* _Exercise goal_: Repeat what the lines below say, word for word, and skip every image.

* _Input data_:
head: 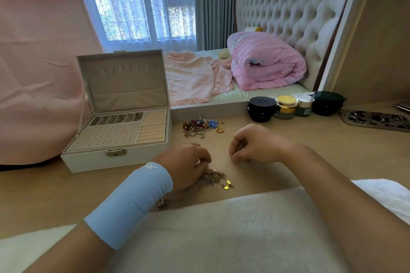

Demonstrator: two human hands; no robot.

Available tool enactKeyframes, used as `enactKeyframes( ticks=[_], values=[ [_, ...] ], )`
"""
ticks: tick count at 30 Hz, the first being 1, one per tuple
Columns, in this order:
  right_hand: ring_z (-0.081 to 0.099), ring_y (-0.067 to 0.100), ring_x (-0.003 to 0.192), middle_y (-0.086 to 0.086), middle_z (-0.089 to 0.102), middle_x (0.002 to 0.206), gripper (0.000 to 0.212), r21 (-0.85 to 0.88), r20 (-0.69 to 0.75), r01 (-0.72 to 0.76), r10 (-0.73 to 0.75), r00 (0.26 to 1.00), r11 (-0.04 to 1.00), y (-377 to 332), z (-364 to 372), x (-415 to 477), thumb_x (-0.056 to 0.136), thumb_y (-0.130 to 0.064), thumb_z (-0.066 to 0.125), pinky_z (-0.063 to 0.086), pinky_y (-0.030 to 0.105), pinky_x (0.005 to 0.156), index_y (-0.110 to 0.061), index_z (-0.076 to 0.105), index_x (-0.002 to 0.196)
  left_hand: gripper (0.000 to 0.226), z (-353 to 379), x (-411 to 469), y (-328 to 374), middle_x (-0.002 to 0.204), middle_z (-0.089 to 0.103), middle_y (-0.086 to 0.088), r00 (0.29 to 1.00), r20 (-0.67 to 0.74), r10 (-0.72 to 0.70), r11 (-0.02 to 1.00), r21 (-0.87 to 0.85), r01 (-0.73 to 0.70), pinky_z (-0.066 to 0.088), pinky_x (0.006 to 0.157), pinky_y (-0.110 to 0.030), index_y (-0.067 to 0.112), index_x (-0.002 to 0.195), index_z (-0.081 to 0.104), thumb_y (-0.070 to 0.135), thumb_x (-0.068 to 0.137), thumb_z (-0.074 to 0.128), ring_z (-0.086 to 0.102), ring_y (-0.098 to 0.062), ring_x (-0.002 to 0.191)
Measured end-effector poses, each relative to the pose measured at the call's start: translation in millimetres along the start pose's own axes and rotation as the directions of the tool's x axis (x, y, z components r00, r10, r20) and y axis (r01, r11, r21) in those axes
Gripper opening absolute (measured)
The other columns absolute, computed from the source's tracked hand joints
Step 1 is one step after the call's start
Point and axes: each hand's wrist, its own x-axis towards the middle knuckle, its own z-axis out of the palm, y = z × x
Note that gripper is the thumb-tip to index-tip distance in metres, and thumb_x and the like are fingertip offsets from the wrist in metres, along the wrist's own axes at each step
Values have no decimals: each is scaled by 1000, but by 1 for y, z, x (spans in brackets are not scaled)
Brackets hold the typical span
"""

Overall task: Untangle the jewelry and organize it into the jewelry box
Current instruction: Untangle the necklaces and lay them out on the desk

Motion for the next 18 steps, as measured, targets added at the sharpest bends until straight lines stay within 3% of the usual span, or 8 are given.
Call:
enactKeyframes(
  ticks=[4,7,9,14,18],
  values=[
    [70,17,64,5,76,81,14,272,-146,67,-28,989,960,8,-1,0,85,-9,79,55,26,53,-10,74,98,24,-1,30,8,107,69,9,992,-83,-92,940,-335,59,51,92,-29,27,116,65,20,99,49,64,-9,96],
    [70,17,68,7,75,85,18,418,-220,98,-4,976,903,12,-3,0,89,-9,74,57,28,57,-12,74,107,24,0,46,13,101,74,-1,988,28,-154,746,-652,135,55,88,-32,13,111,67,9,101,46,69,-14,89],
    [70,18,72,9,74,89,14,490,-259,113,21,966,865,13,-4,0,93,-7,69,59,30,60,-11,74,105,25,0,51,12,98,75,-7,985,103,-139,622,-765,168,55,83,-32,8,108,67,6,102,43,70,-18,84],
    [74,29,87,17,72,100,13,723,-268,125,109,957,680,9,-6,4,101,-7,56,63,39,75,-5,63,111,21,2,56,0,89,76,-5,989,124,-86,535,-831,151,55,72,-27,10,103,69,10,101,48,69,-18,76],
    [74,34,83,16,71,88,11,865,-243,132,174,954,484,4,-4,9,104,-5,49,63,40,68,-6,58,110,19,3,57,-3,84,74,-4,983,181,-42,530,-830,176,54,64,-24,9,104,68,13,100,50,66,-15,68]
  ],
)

* _Exercise answer_:
head: 

Demonstrator: two human hands; no robot.

Available tool enactKeyframes, used as `enactKeyframes( ticks=[_], values=[ [_, ...] ], )`
"""
ticks: tick count at 30 Hz, the first being 1, one per tuple
Columns, in this order:
  right_hand: ring_z (-0.081 to 0.099), ring_y (-0.067 to 0.100), ring_x (-0.003 to 0.192), middle_y (-0.086 to 0.086), middle_z (-0.089 to 0.102), middle_x (0.002 to 0.206), gripper (0.000 to 0.212), r21 (-0.85 to 0.88), r20 (-0.69 to 0.75), r01 (-0.72 to 0.76), r10 (-0.73 to 0.75), r00 (0.26 to 1.00), r11 (-0.04 to 1.00), y (-377 to 332), z (-364 to 372), x (-415 to 477), thumb_x (-0.056 to 0.136), thumb_y (-0.130 to 0.064), thumb_z (-0.066 to 0.125), pinky_z (-0.063 to 0.086), pinky_y (-0.030 to 0.105), pinky_x (0.005 to 0.156), index_y (-0.110 to 0.061), index_z (-0.076 to 0.105), index_x (-0.002 to 0.196)
  left_hand: gripper (0.000 to 0.226), z (-353 to 379), x (-411 to 469), y (-328 to 374), middle_x (-0.002 to 0.204), middle_z (-0.089 to 0.103), middle_y (-0.086 to 0.088), r00 (0.29 to 1.00), r20 (-0.67 to 0.74), r10 (-0.72 to 0.70), r11 (-0.02 to 1.00), r21 (-0.87 to 0.85), r01 (-0.73 to 0.70), pinky_z (-0.066 to 0.088), pinky_x (0.006 to 0.157), pinky_y (-0.110 to 0.030), index_y (-0.067 to 0.112), index_x (-0.002 to 0.195), index_z (-0.081 to 0.104), thumb_y (-0.070 to 0.135), thumb_x (-0.068 to 0.137), thumb_z (-0.074 to 0.128), ring_z (-0.086 to 0.102), ring_y (-0.098 to 0.062), ring_x (-0.002 to 0.191)
Measured end-effector poses, each relative to the pose measured at the call's start: translation in millimetres along the start pose's own axes and rotation as the directions of the tool's x axis (x, y, z components r00, r10, r20) and y axis (r01, r11, r21) in those axes
Gripper opening absolute (measured)
The other columns absolute, computed from the source's tracked hand joints
Step 1 is one step after the call's start
Point and axes: each hand's wrist, its own x-axis towards the middle knuckle, its own z-axis out of the palm, y = z × x
Note that gripper is the thumb-tip to index-tip distance in metres, and thumb_x and the like are fingertip offsets from the wrist in metres, along the wrist's own axes at each step
Values have no decimals: each is scaled by 1000, but by 1 for y, z, x (spans in brackets are not scaled)
Brackets hold the typical span
"""

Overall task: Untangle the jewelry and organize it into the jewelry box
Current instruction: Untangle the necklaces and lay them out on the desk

Motion for the next 18 steps, as measured, targets added at the sharpest bends until straight lines stay within 3% of the usual span, or 8 are given.
Call:
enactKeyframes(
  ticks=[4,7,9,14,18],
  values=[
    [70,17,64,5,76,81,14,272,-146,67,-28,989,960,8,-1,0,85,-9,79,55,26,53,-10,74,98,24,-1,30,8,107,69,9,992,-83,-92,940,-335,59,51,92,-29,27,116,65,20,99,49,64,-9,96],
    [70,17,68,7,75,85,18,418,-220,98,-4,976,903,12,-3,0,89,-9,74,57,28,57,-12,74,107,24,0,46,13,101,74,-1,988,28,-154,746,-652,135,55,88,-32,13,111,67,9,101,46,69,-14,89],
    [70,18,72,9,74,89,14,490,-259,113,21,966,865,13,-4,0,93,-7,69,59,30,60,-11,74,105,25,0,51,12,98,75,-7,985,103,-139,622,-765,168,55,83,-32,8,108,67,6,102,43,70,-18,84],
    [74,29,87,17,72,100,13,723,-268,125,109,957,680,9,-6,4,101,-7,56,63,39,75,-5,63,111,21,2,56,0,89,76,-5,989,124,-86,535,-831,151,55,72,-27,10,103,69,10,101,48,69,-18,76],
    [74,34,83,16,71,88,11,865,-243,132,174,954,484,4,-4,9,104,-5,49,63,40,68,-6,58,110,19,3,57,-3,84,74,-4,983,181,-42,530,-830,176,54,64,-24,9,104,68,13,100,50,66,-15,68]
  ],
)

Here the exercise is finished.